PROBLEM REQUIREMENTS: Using the listing below, please gather every line containing the word "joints".

DATA BELOW:
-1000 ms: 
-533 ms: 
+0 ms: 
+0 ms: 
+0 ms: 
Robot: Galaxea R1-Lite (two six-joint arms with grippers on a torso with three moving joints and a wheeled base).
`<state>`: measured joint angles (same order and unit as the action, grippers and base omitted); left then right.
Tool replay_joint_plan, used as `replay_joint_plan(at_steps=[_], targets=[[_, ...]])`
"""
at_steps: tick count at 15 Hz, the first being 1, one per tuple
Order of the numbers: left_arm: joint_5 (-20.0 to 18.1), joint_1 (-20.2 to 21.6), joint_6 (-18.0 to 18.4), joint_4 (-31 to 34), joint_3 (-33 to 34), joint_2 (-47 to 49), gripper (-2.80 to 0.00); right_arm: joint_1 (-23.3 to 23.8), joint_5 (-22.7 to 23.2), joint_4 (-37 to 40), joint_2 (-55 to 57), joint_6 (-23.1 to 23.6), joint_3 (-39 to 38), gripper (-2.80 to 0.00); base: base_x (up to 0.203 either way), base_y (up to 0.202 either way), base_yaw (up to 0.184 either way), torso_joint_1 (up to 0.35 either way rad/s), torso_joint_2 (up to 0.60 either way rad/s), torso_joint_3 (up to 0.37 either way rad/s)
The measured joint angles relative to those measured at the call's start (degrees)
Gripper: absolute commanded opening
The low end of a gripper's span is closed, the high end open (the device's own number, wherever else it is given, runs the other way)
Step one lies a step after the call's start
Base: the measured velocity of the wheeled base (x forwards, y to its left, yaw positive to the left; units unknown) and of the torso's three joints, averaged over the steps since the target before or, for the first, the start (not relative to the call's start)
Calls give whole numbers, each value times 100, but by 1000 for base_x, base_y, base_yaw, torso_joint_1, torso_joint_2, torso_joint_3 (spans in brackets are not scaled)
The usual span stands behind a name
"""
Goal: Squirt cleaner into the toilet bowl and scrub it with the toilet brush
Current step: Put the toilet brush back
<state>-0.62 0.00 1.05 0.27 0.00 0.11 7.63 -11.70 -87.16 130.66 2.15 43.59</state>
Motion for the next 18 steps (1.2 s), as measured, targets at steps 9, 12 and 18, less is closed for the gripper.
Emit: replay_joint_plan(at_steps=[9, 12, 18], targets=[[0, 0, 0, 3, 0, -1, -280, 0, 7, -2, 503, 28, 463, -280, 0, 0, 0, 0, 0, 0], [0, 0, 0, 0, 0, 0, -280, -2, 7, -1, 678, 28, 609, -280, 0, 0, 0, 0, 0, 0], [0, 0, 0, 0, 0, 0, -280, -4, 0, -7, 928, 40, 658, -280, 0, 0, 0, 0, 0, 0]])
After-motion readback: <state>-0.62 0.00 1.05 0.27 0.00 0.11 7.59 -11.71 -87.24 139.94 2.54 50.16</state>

OUTPUT:
Robot: Galaxea R1-Lite (two six-joint arms with grippers on a torso with three moving joints and a wheeled base).
Base: the measured velocity of the wheeled base (x forwards, y to its left, yaw positive to the left; units unknown) and of the torso's three joints, averaged over the steps since the target before or, for the first, the start (not relative to the call's start)

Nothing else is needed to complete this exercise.